Part thriller, part sci-fi, this futuristic novel, Written By Blood, Part One: Conviction, by Dwayne Gill, will hold your attention from beginning to end. Gill knows how to weave a compelling, suspenseful tale, and make you wonder if some of the somewhat sci-fi components of the story could ever come to be.
Set in 2023 through 2028, it is a very different world from the one we know today. Guns as we know them are all but gone, replaced by E-guns that will fire only by the person whose fingerprints match the gun’s registered owner. Cars are almost all driverless. Everything is electronic. DNA can be manipulated.
The main character, Cane, and many other baby boys, were taken from their mothers at birth. They were then raised to be devoid of emotion, sympathy, or empathy, and trained to be human killing machines who would follow orders without question. Did someone tamper with their DNA? Were some kind of devices implanted in these men when they were young boys? Or were they simply brainwashed?
When the unexpected experience of saving a kidnapped girl leads Cane to feel emotions he never experienced, he begins to question his superiors. As the most highly skilled assassin on the planet, Cane refuses to execute an American businessman who is cradling his child in his arms. He knows the man deserves a fair trial for his crimes, and walks away. Thus begins Cane’s conviction that something evil is going on in our government; and that something is terribly wrong.
The evil goes right to the top of parts of the government, and Cane decides to set things right – to see the corrupt officials removed from power. Others of his trainee cohort have also begun to question things, and Cane recruits them to help root out those working with the Russians to create a “New America”.

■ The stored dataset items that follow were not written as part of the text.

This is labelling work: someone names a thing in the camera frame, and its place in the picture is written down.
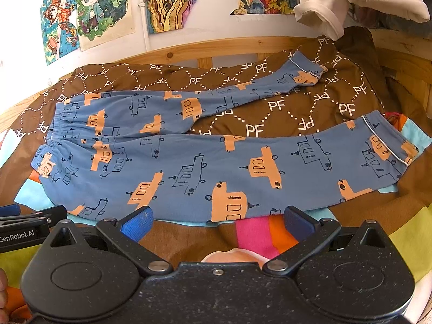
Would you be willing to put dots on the brown PF patterned duvet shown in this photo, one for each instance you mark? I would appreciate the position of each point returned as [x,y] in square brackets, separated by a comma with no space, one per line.
[374,271]

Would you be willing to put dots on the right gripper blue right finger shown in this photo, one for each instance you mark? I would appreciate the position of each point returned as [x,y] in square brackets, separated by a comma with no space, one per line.
[313,236]

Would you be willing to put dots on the anime girl poster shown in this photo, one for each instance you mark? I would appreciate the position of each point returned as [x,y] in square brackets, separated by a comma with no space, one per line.
[101,21]

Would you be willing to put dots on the wooden bed frame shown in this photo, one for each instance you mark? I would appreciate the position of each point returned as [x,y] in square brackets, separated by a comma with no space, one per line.
[236,48]

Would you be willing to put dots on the blue mermaid poster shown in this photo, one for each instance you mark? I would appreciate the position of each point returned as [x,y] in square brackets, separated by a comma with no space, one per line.
[59,32]

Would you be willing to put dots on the blue pajama pants orange cars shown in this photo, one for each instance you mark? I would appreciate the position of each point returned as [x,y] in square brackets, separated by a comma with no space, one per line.
[109,154]

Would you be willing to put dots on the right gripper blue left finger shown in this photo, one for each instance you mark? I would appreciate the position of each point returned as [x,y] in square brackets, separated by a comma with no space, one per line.
[123,236]

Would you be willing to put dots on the person's hand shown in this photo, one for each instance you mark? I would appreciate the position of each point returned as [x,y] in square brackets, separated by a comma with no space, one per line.
[3,294]

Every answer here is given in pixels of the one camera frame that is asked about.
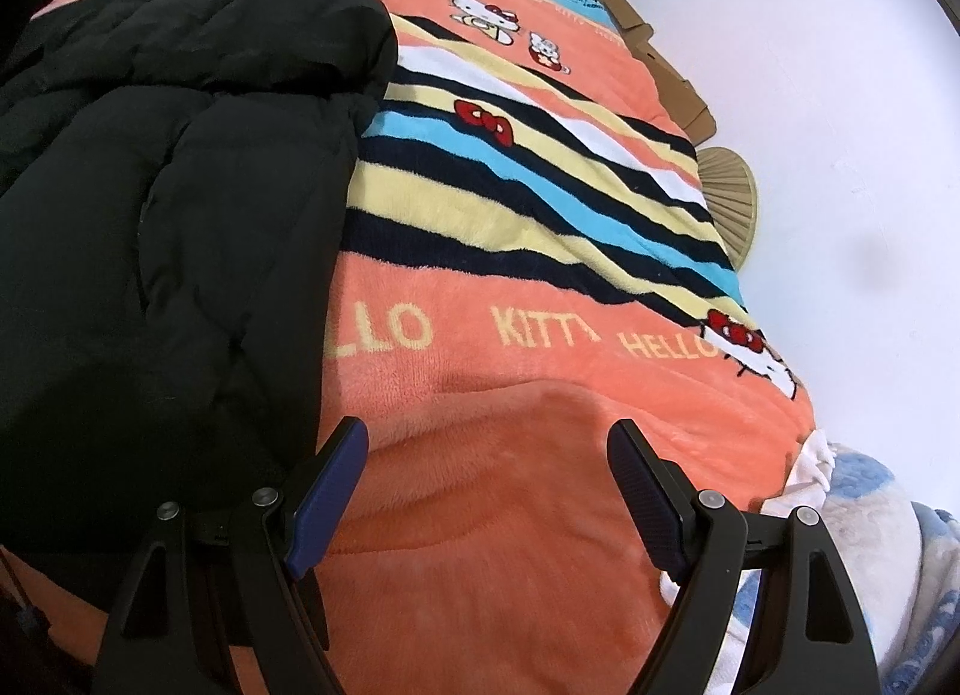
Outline black puffer jacket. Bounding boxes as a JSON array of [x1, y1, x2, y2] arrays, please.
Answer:
[[2, 0, 397, 609]]

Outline white blue patterned quilt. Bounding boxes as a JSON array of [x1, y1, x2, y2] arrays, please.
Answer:
[[659, 427, 960, 695]]

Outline beige folding fan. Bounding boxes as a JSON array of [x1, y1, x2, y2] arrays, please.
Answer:
[[698, 146, 760, 271]]

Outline Hello Kitty striped blanket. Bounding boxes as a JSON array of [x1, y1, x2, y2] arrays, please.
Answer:
[[2, 0, 814, 693]]

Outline brown cardboard pieces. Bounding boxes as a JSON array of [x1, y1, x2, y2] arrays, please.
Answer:
[[599, 0, 718, 146]]

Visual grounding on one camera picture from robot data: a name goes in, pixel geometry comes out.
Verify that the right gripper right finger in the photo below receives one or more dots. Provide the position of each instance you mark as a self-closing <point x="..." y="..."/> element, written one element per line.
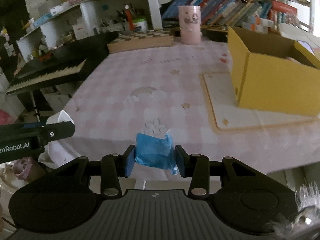
<point x="196" y="167"/>

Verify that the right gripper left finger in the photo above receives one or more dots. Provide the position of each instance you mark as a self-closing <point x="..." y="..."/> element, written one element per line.
<point x="114" y="166"/>

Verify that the white charger plug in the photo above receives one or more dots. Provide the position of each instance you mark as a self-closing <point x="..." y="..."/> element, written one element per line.
<point x="59" y="117"/>

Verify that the pink checkered table mat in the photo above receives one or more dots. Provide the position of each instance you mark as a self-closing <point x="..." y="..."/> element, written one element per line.
<point x="185" y="90"/>

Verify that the black Yamaha keyboard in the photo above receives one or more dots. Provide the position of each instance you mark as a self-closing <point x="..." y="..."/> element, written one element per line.
<point x="70" y="63"/>

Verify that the yellow cardboard box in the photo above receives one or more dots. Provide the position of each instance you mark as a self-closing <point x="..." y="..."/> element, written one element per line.
<point x="273" y="73"/>

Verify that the wooden chess board box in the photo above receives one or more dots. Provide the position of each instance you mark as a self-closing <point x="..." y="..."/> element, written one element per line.
<point x="141" y="40"/>

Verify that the dark wooden case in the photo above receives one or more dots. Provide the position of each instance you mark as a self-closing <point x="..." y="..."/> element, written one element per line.
<point x="216" y="34"/>

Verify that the white green-lid jar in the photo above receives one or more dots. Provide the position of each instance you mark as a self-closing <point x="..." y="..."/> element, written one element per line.
<point x="140" y="24"/>

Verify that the red white-capped bottle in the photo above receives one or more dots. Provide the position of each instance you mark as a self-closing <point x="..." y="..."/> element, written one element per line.
<point x="129" y="17"/>

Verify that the pink cylindrical container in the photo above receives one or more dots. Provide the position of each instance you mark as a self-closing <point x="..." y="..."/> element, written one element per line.
<point x="190" y="24"/>

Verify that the black smartphone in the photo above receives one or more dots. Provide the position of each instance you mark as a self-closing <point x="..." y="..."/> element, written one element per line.
<point x="306" y="45"/>

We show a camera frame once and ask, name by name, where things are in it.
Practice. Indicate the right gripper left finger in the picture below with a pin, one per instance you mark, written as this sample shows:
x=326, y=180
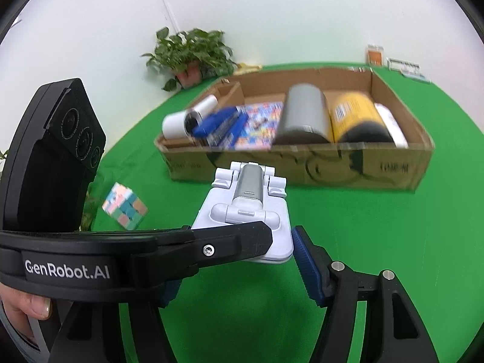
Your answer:
x=92, y=331

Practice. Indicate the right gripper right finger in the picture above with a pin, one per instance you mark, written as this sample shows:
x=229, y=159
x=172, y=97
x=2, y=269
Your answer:
x=394, y=330

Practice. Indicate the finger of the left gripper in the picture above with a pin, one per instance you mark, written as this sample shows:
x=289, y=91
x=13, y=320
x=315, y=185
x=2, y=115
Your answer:
x=227, y=243

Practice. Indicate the pastel rubik's cube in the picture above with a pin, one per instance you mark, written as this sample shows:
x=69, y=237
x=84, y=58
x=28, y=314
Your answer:
x=124, y=206

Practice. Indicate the white phone stand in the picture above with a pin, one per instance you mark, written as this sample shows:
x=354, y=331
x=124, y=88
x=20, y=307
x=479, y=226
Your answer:
x=248, y=192

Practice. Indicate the blue stapler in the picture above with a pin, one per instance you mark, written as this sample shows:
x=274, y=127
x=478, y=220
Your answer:
x=221, y=129

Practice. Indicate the person's left hand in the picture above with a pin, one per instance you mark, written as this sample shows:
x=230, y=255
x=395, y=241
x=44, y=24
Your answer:
x=20, y=307

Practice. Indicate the green table mat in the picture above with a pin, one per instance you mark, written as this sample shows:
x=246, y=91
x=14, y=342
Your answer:
x=430, y=237

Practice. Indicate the colourful patterned book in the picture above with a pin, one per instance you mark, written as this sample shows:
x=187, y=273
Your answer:
x=260, y=126

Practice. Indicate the potted green plant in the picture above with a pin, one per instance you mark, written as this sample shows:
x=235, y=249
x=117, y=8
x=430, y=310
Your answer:
x=189, y=57

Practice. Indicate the silver cylinder speaker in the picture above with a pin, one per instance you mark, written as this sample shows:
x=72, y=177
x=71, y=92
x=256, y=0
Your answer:
x=304, y=118

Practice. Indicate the yellow paper scrap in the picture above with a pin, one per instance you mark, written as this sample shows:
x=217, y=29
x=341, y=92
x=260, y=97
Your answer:
x=244, y=69

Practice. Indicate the white tube in box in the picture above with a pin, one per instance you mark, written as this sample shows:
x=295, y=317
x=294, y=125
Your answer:
x=392, y=126

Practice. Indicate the cardboard box tray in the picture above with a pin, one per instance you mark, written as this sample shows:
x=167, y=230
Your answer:
x=345, y=164

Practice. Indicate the yellow black can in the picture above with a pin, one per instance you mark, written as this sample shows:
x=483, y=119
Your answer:
x=355, y=119

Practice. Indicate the white green card box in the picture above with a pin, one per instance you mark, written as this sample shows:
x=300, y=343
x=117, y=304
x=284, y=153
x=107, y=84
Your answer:
x=407, y=69

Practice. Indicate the orange small box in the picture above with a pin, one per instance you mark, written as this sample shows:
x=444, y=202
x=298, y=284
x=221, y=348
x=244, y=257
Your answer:
x=375, y=55

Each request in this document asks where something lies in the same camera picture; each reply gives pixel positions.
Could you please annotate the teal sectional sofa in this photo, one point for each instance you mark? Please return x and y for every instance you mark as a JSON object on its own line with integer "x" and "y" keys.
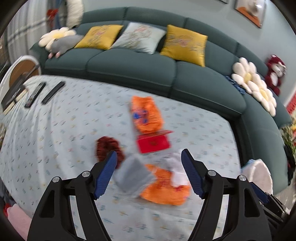
{"x": 256, "y": 131}

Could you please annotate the potted flower plant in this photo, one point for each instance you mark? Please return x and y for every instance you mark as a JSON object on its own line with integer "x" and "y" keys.
{"x": 288, "y": 136}

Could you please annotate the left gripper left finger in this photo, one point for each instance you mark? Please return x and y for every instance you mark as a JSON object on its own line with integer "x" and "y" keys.
{"x": 104, "y": 174}

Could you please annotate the right framed wall picture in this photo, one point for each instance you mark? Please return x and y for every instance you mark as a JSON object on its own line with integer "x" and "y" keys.
{"x": 253, "y": 10}

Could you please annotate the black garment on sofa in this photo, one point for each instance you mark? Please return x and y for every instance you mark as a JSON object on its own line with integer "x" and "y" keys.
{"x": 290, "y": 163}

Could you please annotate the round white side table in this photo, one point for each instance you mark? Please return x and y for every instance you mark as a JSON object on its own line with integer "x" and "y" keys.
{"x": 24, "y": 65}

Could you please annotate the white daisy cushion left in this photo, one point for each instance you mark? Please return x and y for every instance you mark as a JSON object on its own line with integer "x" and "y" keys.
{"x": 243, "y": 74}

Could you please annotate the orange snack bag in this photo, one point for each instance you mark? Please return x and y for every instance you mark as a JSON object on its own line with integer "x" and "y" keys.
{"x": 145, "y": 115}

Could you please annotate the white plastic bag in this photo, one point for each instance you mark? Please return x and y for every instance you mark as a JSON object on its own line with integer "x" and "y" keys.
{"x": 173, "y": 163}

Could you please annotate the black remote control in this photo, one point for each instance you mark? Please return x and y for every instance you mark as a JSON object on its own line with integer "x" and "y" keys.
{"x": 34, "y": 95}
{"x": 53, "y": 92}

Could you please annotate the large yellow embroidered cushion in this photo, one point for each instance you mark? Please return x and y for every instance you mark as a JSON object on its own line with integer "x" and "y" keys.
{"x": 185, "y": 45}

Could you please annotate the light patterned tablecloth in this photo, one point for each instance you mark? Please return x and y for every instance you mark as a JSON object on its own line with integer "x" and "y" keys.
{"x": 63, "y": 127}

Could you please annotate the white sheep plush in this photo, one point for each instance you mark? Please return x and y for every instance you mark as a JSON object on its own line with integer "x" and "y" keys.
{"x": 75, "y": 11}

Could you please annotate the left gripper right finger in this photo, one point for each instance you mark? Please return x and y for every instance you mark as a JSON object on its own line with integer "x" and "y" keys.
{"x": 194, "y": 171}

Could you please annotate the red bear plush toy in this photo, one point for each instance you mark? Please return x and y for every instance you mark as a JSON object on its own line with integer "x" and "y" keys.
{"x": 276, "y": 70}

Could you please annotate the blue patterned cloth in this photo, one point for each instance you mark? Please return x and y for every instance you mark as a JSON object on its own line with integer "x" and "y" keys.
{"x": 236, "y": 85}

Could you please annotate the orange snack wrapper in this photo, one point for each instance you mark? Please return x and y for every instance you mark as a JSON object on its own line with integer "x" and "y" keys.
{"x": 161, "y": 191}

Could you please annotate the grey paw plush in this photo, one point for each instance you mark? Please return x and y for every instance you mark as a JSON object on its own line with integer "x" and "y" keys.
{"x": 62, "y": 45}

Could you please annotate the dark red velvet scrunchie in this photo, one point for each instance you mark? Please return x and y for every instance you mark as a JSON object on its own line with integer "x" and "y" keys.
{"x": 106, "y": 144}

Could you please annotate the red paper box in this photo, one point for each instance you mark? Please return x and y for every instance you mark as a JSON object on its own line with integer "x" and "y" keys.
{"x": 153, "y": 142}

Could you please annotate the small yellow embroidered cushion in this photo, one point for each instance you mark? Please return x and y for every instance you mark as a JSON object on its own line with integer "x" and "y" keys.
{"x": 100, "y": 37}

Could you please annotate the small white daisy cushion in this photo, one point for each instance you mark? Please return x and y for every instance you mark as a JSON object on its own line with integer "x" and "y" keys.
{"x": 47, "y": 39}

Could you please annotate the black book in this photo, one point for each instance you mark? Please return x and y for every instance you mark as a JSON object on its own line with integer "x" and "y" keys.
{"x": 10, "y": 91}

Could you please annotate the white daisy cushion right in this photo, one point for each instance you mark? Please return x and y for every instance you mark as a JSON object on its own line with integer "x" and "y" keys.
{"x": 264, "y": 96}

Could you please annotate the light blue embroidered cushion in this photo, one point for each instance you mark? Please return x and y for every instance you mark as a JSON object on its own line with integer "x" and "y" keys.
{"x": 140, "y": 37}

If you love a good thriller with a lot of action, violence, and a sci-fi slant, you will love Written By Blood, Part One: Conviction. There are two prequels to this book: Cane’s Detour and Daniel’s Darkness. I have not read them, but I’d bet they are just as compelling.
What Makes This Book Reviewer Grumpy?
The usual mistakes: consistently referring to people as “that” rather than “who”, as in “the man that….” Using “bring” and “brought” rather than “take” and “taken” (things are brought here, but are taken there). Some punctuation errors with commas and apostrophes, and misplacement of the word “only” within sentences.